Suprised that China doesn't have that much visits from the UK and I thought Tunisia would do better considering when I went there several years ago there were quite a lot of British people there (same goes for Morocco).

as for the UAE, I take it a lot of it is people stopping off there when flying to Australia?

I was trying to look for a Irish version of this but can't seem to find one.


----------



## brisavoine (Mar 19, 2006)

apinamies said:


> And those France figures must include airport trips because no way over 500 000 french visit in Finland. I would be surprised if over 1 000 french will visit Finland other than airport.





isaidso said:


> Those figures Brisavoine posted were for airline passengers to Finland from France. It's not representative of how many French people are visiting Finland because a lot of people use points in Europe like CDG airport in Paris for their connecting flight to Helsinki.


There were 132,000 French tourists in Finland in 2010, up from 94,000 in 2009. The figure should be even higher in 2011. The French tourists are the 5th largest group of tourists in Finland.

Source: http://www.pros-du-tourisme.com/act...finlande-cartonne-sur-le-marche-francais.html

Finland tourism commercial on the walls of the Métro in Paris:


----------



## apinamies (Sep 1, 2010)

Jonesy55 said:


> We don't hate Europe, what makes you think that?

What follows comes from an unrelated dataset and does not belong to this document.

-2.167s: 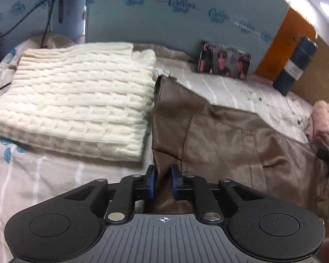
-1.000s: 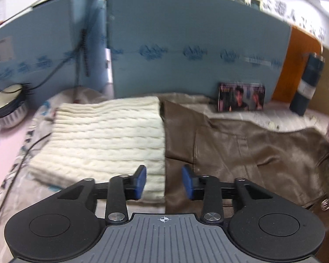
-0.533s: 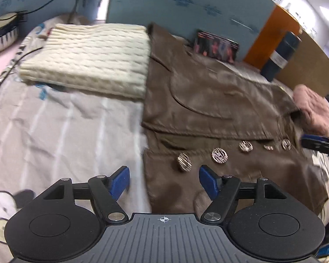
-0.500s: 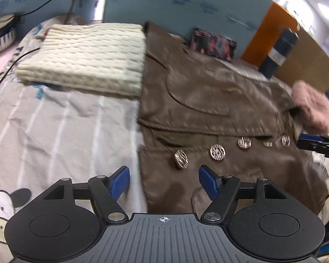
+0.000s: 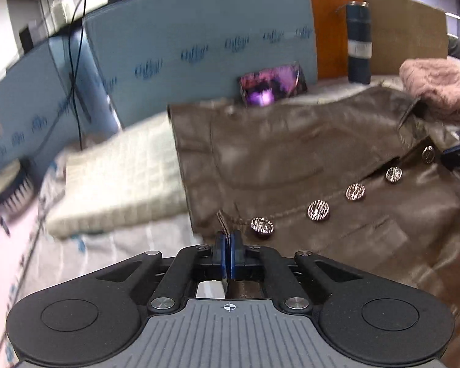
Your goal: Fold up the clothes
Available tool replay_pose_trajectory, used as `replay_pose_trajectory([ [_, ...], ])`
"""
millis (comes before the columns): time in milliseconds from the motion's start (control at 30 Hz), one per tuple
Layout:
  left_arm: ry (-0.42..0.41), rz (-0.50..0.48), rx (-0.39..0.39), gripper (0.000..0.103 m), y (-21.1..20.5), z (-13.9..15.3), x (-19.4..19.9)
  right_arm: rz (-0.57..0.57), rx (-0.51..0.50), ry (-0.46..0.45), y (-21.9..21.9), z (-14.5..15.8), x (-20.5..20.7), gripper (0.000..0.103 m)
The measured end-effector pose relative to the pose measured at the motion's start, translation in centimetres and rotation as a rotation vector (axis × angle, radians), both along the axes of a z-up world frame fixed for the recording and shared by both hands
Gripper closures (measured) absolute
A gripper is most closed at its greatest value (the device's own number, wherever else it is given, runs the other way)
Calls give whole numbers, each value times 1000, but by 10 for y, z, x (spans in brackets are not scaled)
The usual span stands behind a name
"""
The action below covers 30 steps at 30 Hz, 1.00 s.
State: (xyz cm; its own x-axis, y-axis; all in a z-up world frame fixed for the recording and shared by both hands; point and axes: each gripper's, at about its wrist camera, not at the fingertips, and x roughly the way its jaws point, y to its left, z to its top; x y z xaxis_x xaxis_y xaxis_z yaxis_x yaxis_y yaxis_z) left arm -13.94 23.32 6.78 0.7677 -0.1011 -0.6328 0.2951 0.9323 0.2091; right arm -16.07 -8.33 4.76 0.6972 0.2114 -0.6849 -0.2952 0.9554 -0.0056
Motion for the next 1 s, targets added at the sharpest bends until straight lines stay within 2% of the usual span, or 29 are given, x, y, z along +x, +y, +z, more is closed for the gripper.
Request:
replay_pose_trajectory([
  [100, 21, -37, 69, 101, -10, -8, 11, -9, -20, 7, 1, -2, -1, 99],
  [167, 83, -29, 48, 100, -6, -18, 19, -15, -36, 27, 1, -5, -1, 98],
  [200, 99, -23, 44, 93, -4, -22, 20, -17, -44, 37, 0, -7, -1, 98],
  [267, 105, -29, 56, 90, -2, -26, 19, -27, -64, 37, -3, -7, -3, 85],
  [333, 103, -31, 46, 81, 1, -20, 16, -49, -66, 34, -10, -3, -6, 71],
  [400, 82, -33, 33, 68, 7, -9, 10, -59, -43, 24, -22, 5, -14, 68],
  [433, 70, -48, 9, 64, 10, -2, 4, -68, -43, 16, -28, 9, -18, 58],
  [467, 59, -63, -15, 48, 13, 5, -1, -71, -58, 7, -32, 13, -24, 48],
  [500, 62, -97, -45, 26, 14, 12, -9, -70, -77, -2, -36, 17, -30, 46],
  [567, 68, -166, -105, 12, 16, 27, -26, -48, -111, 2, -44, 24, -42, 35],
  [667, 187, -388, -125, 11, 5, 37, -47, 20, -156, 33, -50, 32, -61, 23],
  [833, 373, -686, -32, 11, -20, 31, -70, 187, -209, 140, -44, 36, -87, 21],
  [900, 426, -721, -7, 11, -26, 23, -71, 271, -240, 197, -36, 34, -93, 21],
  [1000, 429, -713, 72, 11, -31, 10, -70, 325, -312, 221, -24, 21, -96, 21],
])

Maybe word dislike is better, hate too strong word. I'm not going deeper why I believe to that being case.



isaidso said:


> Those figures Brisavoine posted were for airline passengers to Finland from France. It's not representative of how many French people are visiting Finland because a lot of people use points in Europe like CDG airport in Paris for their connecting flight to Helsinki.
> 
> I might take Air Canada from Toronto to Paris, then continue on a Finnair flight to Helsinki. See what I mean? His post #4 is more indicative of French travel, or 229,000 to all of Scandinavia.





Jonesy55 said:


> And it also includes Finns visiting France or transferring through Paris to elsewhere.


Now I understand that better. You really don't see much French traveling in Finland outside of airports. Finns for the other hand visit France fairly often.


----------



## Jonesy55 (Jul 30, 2004)

Why would a French person fly to Finland and then not leave the airport? :laugh:

I've seen several groups of French teenagers today hanging around Birmingham city centre, the jewel in Britain's tourism crown.


----------



## apinamies (Sep 1, 2010)

brisavoine said:


> There were 132,000 French tourists in Finland in 2010, up from 94,000 in 2009. The figure should be even higher in 2011. The French tourists are the 5th largest group of tourists in Finland.
> 
> Source: http://www.pros-du-tourisme.com/act...finlande-cartonne-sur-le-marche-francais.html
> 
> Finland tourism commercial on the walls of the Métro in Paris:


That much more than I would thought. Many of them visit in Northern Finland I guess.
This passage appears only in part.